Quote the material below exactly as written, from the first line to the line that holds "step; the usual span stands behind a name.", endpoints included.
◇ ◇ ◇ ◇ ◇ ◇ ◇
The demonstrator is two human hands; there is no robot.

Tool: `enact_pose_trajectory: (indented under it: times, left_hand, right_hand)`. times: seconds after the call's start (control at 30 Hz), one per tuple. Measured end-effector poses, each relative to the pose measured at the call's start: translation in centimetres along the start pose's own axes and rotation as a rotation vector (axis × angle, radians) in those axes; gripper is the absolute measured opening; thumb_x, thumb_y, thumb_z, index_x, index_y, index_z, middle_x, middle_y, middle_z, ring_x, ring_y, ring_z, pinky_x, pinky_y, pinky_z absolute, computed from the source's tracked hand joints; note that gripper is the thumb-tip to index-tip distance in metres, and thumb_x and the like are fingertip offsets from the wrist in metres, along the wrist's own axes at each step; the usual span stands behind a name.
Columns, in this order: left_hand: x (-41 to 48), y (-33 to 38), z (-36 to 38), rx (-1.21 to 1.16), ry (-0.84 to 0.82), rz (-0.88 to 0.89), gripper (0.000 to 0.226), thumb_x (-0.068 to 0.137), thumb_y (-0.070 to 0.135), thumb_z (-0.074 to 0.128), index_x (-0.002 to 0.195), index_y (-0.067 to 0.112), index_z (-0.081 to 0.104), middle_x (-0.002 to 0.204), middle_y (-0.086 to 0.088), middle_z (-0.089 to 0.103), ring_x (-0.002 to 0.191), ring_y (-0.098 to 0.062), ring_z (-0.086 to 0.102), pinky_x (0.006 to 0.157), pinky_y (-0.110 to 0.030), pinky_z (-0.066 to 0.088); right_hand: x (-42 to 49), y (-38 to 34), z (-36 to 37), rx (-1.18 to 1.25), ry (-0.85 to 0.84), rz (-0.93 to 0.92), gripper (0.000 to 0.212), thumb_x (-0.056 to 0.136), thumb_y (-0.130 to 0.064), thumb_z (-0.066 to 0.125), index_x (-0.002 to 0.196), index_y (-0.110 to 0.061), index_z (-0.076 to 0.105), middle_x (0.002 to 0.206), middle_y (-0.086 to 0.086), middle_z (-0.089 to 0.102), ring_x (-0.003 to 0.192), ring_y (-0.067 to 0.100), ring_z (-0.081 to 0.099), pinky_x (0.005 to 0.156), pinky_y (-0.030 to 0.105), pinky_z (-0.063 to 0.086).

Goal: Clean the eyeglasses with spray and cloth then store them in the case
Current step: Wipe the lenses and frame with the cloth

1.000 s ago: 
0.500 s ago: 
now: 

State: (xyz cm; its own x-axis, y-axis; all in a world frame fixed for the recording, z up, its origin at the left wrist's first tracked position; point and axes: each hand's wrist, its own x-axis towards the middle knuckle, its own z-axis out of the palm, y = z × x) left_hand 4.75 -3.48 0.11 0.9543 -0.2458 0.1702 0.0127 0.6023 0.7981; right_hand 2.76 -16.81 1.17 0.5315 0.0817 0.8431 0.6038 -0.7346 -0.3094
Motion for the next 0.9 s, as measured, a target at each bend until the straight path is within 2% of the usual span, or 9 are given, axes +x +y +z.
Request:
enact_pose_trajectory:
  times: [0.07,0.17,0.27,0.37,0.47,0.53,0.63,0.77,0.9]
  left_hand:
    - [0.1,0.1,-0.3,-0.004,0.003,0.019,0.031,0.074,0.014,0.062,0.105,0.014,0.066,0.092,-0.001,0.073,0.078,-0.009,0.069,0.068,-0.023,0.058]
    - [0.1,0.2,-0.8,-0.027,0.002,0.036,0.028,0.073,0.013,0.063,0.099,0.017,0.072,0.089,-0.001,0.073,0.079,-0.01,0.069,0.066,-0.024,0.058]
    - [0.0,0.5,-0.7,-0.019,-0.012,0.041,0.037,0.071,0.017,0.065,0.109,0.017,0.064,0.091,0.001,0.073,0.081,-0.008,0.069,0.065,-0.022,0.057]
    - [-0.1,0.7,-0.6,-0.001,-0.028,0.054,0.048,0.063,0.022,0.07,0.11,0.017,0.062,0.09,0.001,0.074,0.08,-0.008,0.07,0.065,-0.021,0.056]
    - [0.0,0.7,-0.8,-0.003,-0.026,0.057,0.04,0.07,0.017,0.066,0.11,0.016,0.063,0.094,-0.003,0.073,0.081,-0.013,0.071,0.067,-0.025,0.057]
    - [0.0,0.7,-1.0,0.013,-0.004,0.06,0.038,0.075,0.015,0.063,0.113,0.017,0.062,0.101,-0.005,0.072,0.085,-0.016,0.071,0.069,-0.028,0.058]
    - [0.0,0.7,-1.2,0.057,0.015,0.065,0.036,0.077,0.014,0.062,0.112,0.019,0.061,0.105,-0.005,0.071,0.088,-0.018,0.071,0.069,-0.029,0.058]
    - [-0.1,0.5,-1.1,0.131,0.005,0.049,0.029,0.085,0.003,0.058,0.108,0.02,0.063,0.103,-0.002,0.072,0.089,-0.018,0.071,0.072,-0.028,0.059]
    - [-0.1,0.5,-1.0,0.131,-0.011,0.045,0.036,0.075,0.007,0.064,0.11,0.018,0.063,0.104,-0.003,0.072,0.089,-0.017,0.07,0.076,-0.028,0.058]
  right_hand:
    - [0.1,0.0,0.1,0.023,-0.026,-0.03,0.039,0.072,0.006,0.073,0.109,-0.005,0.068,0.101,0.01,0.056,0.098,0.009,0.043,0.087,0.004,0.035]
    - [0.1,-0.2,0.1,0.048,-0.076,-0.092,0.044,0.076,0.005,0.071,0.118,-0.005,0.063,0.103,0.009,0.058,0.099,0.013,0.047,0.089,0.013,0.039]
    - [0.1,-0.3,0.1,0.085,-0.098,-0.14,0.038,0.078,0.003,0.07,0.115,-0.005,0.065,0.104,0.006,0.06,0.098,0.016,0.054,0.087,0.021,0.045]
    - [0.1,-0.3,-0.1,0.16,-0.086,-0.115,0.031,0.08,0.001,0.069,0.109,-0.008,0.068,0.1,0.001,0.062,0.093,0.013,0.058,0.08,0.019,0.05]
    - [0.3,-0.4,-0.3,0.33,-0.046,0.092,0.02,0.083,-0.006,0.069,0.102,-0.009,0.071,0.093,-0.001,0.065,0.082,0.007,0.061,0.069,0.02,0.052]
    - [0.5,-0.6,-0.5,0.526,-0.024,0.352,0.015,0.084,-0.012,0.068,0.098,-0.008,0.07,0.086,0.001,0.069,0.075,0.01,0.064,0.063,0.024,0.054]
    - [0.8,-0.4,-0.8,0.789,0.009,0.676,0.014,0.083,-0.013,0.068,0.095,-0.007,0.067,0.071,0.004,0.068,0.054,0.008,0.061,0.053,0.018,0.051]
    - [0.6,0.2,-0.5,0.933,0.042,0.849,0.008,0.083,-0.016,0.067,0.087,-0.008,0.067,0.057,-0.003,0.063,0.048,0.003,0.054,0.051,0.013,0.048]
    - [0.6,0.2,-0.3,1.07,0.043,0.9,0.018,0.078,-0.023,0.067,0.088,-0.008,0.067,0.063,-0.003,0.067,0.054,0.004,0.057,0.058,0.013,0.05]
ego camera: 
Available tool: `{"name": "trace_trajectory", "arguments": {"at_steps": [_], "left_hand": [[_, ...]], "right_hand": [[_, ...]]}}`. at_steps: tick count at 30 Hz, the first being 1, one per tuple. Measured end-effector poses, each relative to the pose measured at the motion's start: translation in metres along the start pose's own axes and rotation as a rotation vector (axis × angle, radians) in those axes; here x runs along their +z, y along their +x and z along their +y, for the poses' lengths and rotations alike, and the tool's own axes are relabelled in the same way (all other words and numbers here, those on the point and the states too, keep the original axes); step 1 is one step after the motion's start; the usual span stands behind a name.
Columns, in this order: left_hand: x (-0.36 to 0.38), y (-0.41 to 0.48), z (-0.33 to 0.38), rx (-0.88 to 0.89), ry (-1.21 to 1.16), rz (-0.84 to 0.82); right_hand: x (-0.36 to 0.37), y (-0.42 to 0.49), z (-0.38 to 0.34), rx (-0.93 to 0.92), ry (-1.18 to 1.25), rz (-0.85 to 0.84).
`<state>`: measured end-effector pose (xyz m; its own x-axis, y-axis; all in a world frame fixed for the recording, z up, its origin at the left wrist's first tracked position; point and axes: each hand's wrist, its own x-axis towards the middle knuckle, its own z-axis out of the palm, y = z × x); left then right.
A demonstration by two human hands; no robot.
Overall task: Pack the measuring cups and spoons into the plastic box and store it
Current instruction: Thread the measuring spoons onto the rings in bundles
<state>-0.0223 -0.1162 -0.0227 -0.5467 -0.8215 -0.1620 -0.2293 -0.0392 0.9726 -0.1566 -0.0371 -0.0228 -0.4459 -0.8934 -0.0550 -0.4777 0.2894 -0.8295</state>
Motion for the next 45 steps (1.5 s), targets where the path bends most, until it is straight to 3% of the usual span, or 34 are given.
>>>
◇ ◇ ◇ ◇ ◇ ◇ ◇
--- REPLY TO THE EXERCISE ---
The demonstrator is two human hands; there is no robot.

Tool: `enact_pose_trajectory: (indented under it: times, left_hand, right_hand)`. times: seconds after the call's start (control at 30 Hz), one per tuple. Measured end-effector poses, each relative to the pose measured at the call's start: translation in centimetres along the start pose's own axes and rotation as a rotation vector (axis × angle, radians) in those axes; gripper is the absolute measured opening; thumb_x, thumb_y, thumb_z, index_x, index_y, index_z, middle_x, middle_y, middle_z, ring_x, ring_y, ring_z, pinky_x, pinky_y, pinky_z absolute, computed from the source's tracked hand joints; note that gripper is the thumb-tip to index-tip distance in metres, and thumb_x and the like are fingertip offsets from the wrist in metres, along the wrist's own axes at each step; the usual span stands behind a name.

The work for this exercise is now done.